20 Years Later: Nothing Learned, So More American Soldiers Will Die by James Bovard
From your beloved NY Slimes...
The warning did not predict the exact time, type or target of an attack, according to the officials, but nevertheless stood out from the flow of vague rumors and imprecise intelligence about terrorist activities in Lebanon. 'A Heads-Up, a Warning'
REAGAN AIDES SAY C.I.A. BULLETIN WARNED OF LIKELY BEIRUT ATTACK
And it's says,,,,
"Even though there had already been numerous major car bombings in Beirut that year and scores of other suicide attacks, Kelley told Congress that the truck bombing "represents a new and unique terrorist threat, one that could not have been anticipated by any commander." Kelley denied the Marines received any warning of an impending attack. However, on the morning of Kelley’s second day of testimony, the New York Times reported that the CIA specifically warned the Marines three days ahead of time that an Iranian-linked group was planning an attack against them.
And this from Weinberger;
But he said one of his greatest regrets was in failing to overcome the arguments that "'Marines don't cut and run,' and 'We can't leave because we're there"' before the devastating suicide attack on the lightly armed force.

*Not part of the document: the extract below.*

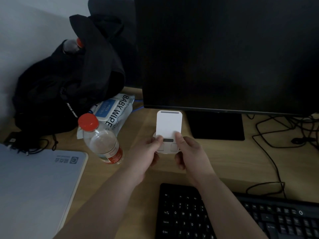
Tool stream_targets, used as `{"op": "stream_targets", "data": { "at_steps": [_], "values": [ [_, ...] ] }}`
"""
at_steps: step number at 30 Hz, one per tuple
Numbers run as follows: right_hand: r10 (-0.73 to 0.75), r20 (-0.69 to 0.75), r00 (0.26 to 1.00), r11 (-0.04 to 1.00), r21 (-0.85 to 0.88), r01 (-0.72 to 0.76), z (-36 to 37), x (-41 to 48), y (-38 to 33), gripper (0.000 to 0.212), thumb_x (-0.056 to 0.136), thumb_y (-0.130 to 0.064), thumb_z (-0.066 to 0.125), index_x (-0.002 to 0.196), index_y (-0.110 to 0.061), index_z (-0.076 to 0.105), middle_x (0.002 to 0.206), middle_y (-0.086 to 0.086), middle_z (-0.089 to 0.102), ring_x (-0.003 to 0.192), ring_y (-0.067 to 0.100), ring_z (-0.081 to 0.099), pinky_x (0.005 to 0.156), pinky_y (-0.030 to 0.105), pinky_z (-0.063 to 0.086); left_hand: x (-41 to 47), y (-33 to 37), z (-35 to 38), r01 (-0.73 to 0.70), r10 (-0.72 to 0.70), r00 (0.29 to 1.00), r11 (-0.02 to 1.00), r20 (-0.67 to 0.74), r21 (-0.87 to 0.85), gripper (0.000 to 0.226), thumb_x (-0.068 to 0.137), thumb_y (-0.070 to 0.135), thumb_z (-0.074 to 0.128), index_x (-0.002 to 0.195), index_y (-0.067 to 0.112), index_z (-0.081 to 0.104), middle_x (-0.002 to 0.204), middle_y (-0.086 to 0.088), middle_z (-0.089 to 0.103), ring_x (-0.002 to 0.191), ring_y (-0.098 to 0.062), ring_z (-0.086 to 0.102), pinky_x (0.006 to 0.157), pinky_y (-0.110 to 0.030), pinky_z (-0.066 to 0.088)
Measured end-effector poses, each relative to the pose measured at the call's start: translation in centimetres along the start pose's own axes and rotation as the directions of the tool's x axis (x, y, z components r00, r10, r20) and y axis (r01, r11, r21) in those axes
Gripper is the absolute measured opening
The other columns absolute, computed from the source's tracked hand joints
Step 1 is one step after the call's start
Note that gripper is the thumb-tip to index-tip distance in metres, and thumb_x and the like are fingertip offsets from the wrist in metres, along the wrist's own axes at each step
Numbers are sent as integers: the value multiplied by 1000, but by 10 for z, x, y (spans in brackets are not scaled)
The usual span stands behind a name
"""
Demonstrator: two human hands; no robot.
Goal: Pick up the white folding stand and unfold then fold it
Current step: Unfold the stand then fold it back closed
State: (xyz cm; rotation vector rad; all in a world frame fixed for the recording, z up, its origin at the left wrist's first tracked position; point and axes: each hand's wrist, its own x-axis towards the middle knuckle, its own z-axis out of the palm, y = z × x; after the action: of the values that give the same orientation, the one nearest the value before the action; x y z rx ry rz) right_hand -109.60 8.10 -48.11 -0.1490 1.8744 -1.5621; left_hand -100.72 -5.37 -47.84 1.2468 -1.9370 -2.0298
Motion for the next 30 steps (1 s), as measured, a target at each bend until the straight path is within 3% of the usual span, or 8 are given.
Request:
{"op": "stream_targets", "data": {
  "at_steps": [4, 8, 14, 18, 23, 27, 29, 30],
  "values": [
    [51, 109, 993, 971, 225, -75, -2, 1, -2, 44, 99, -50, 63, 110, -8, 74, 84, 6, 67, 57, 14, 51, 51, 31, 41, -1, 4, 0, 81, -74, 995, 993, 71, -91, 23, 100, 46, 65, 102, 24, 74, 89, -5, 66, 52, -11, 56, 50, -28, 41],
    [87, 157, 984, 949, 288, -130, -4, 2, -4, 35, 101, -37, 66, 107, -3, 71, 80, 5, 65, 57, 13, 53, 52, 29, 45, 1, 8, 3, 99, -96, 994, 993, 60, -65, 27, 102, 44, 61, 106, 19, 72, 89, -6, 67, 52, -14, 56, 48, -29, 41],
    [114, 220, 969, 887, 416, -199, -2, -2, -6, 6, 99, -3, 64, 102, 1, 68, 82, 11, 67, 54, 14, 54, 46, 26, 43, 3, 7, 6, 102, -102, 995, 994, 8, -35, 26, 103, 43, 60, 102, 19, 69, 82, -6, 65, 49, -14, 54, 45, -28, 39],
    [140, 231, 963, 874, 428, -230, 0, 0, -8, 9, 96, 6, 60, 104, 3, 63, 84, 15, 66, 51, 15, 53, 46, 27, 40, 4, 6, 7, 106, -106, 994, 994, -14, -12, 27, 103, 44, 60, 100, 18, 68, 77, -6, 64, 48, -15, 55, 44, -29, 40],
    [136, 206, 969, 880, 423, -213, 2, -1, -7, 23, 89, 18, 52, 103, 3, 61, 70, 7, 60, 52, 14, 50, 47, 27, 36, 4, 5, 8, 111, -111, 994, 993, -18, -33, 27, 103, 43, 61, 101, 17, 68, 71, -5, 63, 47, -15, 54, 43, -28, 40],
    [116, 186, 976, 912, 368, -179, 2, -2, -7, 18, 90, 15, 54, 99, 4, 65, 72, 9, 60, 51, 15, 50, 48, 28, 37, 3, 7, 6, 93, -93, 996, 994, 7, -60, 27, 104, 41, 60, 102, 16, 70, 70, -5, 63, 49, -15, 55, 47, -30, 43],
    [75, 156, 985, 945, 304, -120, 2, -1, -7, 5, 95, -1, 64, 96, -1, 69, 76, 10, 64, 52, 16, 53, 47, 28, 39, 1, 9, 5, 84, -82, 996, 993, 27, -85, 25, 104, 39, 60, 100, 16, 69, 73, -5, 64, 50, -15, 57, 52, -32, 47],
    [57, 131, 990, 956, 280, -92, 3, -1, -6, 10, 97, -13, 68, 94, -4, 70, 76, 9, 66, 52, 17, 54, 47, 29, 41, 0, 10, 4, 81, -77, 996, 992, 36, -100, 23, 105, 36, 61, 99, 15, 68, 75, -5, 65, 51, -15, 59, 54, -33, 48]
  ]
}}
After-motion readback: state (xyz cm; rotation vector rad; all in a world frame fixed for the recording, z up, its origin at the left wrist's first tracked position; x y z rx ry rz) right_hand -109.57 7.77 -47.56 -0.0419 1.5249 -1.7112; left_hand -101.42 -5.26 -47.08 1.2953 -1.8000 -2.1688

"They had no mission but to sit at the airport, which is just like sitting in a bull's-eye," Weinberger said. "I begged the president at least to pull them back and put them back on their transports as a more defensible position."
In other words, the Reagan was warned. Now usually if you are warned about an attack, you don't keep on doing what your doing. For starters, the guards should have ammo in the guns and second as you set up a defense or (Weinberger suggested to Reagan) move to a more secure area.
It's really the simple.
Sassy, if you were in charge, you would have done nothing, so all those lives would have been lost. Most thinkers would have reacted, particularly due to the fact that there had been car bombings in the area in recent times.
Yeah OK but they had no idea when, where, or time....that's the bee in your bonnet. WTF does Regan do? Evacuate every American from the entire country?